5. En deuxième lieu, aux termes de l'article R. 613-3 du code de justice administrative : " Les mémoires produits après la clôture de l'instruction ne donnent pas lieu à communication, sauf réouverture de l'instruction ". Devant les juridictions administratives et dans l'intérêt d'une bonne justice, le juge a toujours la faculté de rouvrir l'instruction, qu'il dirige, lorsqu'il est saisi d'une production postérieure à la clôture de celle-ci. Il lui appartient, dans tous les cas, de prendre connaissance de cette production avant de rendre sa décision et de la viser. S'il décide d'en tenir compte, il rouvre l'instruction et soumet au débat contradictoire les éléments contenus dans cette production qu'il doit, en outre, analyser. Dans le cas particulier où cette production contient l'exposé d'une circonstance de fait ou d'un élément de droit dont la partie qui l'invoque n'était pas en mesure de faire état avant la clôture de l'instruction et qui est susceptible d'exercer une influence sur le jugement de l'affaire, le juge doit alors en tenir compte, à peine d'irrégularité de sa décision.

6. Il résulte de l'instruction que devant le tribunal administratif, les requérants avaient présenté le 1er septembre 2020, soit postérieurement à la clôture de l'instruction, une demande d'inscription en faux présentée sur le fondement des dispositions de l'article R. 633-1 du code de justice administrative et qui concernait les témoignages qui avaient été présentés à l'appui du mémoire en défense enregistré le 1er mai 2020.

7. Si les requérants soutiennent que leur mémoire produit le 1er septembre 2020 contenait des éléments nouveaux qui auraient dû conduire le tribunal administratif à rouvrir l'instruction, ils étaient en mesure d'en faire état avant la clôture de celle-ci dès lors qu'ainsi qu'il a été dit au point 3 ci-dessus, ils disposaient de la faculté de prendre connaissance au greffe du tribunal administratif du mémoire en défense déposé le 1er mai et des témoignages qui y étaient versés. Par suite, le tribunal administratif n'était pas tenu de rouvrir l'instruction.

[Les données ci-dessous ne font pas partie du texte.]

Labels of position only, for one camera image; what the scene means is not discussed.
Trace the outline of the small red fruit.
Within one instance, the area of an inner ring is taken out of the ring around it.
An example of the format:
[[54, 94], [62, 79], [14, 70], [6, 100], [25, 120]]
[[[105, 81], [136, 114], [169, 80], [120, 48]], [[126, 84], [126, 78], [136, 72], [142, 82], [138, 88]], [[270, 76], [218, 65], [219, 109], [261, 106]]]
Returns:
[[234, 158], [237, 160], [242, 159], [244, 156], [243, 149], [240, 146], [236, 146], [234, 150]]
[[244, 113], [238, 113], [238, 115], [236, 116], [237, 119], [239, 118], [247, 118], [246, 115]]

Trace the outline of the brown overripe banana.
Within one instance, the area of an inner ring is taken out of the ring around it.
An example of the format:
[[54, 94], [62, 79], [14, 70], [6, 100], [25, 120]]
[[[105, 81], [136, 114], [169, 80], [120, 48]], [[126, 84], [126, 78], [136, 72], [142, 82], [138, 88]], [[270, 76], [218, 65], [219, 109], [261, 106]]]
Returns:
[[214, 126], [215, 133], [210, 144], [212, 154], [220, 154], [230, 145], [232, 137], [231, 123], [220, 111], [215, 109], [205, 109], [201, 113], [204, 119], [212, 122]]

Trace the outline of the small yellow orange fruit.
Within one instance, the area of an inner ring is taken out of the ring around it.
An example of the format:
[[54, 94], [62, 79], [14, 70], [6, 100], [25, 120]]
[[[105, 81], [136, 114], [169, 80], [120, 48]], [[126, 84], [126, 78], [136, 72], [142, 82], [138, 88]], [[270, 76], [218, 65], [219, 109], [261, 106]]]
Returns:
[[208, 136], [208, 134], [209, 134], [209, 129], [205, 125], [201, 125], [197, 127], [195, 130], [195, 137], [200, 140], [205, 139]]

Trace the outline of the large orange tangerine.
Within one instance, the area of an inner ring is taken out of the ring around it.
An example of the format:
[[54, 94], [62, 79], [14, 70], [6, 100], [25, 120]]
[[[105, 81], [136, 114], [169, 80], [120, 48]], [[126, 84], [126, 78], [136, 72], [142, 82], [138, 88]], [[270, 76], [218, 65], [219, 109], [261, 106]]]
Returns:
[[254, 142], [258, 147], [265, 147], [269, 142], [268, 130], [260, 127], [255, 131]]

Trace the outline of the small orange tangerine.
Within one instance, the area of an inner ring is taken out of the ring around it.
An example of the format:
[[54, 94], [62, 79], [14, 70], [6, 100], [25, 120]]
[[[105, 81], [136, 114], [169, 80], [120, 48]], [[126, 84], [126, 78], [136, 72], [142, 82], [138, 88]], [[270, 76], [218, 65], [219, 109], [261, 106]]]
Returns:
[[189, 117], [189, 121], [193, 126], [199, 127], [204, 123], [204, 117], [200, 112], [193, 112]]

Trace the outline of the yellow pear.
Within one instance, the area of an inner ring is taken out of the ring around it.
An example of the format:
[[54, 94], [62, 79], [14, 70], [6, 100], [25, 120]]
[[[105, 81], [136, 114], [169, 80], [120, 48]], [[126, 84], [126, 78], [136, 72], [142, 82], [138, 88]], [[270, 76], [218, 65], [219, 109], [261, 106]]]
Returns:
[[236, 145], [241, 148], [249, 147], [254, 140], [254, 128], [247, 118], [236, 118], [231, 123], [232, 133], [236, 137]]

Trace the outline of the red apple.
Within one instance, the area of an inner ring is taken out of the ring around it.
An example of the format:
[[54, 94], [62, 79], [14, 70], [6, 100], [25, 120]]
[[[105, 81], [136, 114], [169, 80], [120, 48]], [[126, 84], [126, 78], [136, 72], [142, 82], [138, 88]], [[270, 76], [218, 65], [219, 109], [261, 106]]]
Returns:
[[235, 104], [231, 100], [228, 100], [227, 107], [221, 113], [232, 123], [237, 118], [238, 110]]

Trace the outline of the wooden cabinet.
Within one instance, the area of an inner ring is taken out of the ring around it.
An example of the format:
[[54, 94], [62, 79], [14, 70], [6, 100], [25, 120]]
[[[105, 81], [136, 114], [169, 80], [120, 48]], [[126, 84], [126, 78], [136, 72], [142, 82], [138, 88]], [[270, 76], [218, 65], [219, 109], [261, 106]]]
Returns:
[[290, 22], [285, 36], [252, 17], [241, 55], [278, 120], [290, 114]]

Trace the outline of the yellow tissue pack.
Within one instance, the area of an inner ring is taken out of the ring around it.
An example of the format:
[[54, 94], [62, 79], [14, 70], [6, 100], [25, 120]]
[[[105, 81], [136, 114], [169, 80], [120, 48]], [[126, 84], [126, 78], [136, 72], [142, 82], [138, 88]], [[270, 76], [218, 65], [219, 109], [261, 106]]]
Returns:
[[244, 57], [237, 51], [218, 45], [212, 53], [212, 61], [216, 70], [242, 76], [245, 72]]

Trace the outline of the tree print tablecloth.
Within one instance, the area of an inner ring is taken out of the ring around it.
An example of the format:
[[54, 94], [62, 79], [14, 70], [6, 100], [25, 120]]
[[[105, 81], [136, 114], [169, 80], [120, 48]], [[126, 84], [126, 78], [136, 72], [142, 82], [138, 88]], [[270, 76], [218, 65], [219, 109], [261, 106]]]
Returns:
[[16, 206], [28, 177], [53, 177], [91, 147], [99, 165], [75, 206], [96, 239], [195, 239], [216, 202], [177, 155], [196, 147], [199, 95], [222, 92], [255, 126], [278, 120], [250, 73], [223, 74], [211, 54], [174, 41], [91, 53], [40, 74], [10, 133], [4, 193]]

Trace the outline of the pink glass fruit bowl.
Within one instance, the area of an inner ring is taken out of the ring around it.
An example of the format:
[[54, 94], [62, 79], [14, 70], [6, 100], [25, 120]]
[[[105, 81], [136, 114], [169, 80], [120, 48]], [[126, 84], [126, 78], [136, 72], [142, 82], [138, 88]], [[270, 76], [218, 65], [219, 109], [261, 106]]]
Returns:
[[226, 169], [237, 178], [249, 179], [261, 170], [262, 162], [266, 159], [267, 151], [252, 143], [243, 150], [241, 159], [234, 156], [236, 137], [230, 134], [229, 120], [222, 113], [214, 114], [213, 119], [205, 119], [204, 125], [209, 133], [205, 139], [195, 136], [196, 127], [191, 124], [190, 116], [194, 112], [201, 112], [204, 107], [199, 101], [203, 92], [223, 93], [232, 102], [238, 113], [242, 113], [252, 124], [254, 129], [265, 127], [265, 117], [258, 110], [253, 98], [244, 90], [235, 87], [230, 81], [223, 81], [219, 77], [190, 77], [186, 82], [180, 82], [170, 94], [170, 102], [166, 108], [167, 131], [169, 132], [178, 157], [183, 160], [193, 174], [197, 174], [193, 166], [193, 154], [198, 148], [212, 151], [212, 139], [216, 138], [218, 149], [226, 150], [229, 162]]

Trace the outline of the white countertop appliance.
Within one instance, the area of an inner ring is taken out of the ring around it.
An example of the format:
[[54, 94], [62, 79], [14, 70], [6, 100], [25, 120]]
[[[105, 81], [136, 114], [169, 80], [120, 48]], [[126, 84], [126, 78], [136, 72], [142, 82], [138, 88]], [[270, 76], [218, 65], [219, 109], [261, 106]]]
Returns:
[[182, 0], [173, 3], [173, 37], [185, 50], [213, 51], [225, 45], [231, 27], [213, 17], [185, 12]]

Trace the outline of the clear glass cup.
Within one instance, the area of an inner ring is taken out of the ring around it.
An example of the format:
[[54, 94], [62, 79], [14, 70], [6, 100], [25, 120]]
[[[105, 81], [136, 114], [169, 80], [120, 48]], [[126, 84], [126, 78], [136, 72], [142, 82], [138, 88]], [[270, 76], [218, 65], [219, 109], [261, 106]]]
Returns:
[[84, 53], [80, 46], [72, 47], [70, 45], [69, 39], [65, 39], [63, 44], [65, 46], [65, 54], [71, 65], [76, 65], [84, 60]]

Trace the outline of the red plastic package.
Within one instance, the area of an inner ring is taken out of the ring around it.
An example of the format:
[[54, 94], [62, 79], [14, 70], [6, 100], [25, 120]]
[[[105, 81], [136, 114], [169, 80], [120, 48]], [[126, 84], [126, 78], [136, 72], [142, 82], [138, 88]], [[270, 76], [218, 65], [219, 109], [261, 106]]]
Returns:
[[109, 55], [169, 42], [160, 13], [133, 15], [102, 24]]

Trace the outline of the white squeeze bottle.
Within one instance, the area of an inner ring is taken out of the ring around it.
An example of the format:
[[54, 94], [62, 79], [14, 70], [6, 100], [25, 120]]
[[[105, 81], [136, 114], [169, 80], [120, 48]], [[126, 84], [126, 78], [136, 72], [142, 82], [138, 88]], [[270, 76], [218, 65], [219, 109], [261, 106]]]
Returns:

Sur la régularité des opérations électorales :

En ce qui concerne le grief tiré de l'affichage par la municipalité sortante d'une note informative présentant un caractère polémique le jour du scrutin :

8. D'une part, aux termes de l'article L. 48-2 du code électoral : " Il est interdit à tout candidat de porter à la connaissance du public un élément nouveau de polémique électorale à un moment tel que ses adversaires n'aient pas la possibilité d'y répondre utilement avant la fin de la campagne électorale ". Aux termes de l'article L. 49 du même code : " A partir de la veille du scrutin à zéro heure, il est interdit de distribuer ou faire distribuer des bulletins, circulaires et autres documents ". Si Mme R... et les autres requérants soutiennent qu'était exposée jusqu'au jour du scrutin, dans les armoires vitrées destinées à l'affichage municipal situées à l'entrée de la mairie une " note d'information " présentant un caractère polémique et s'apparentant ainsi à de la propagande électorale, à laquelle ils n'auraient pas pu répliquer, ils ne contestent pas en appel que ce document avait été affiché dès le 25 février, ce qui leur a permis d'en démentir le contenu. Le grief tiré de la méconnaissance des articles L. 48-2 et L. 49 du code électoral ne peut donc qu'être écarté.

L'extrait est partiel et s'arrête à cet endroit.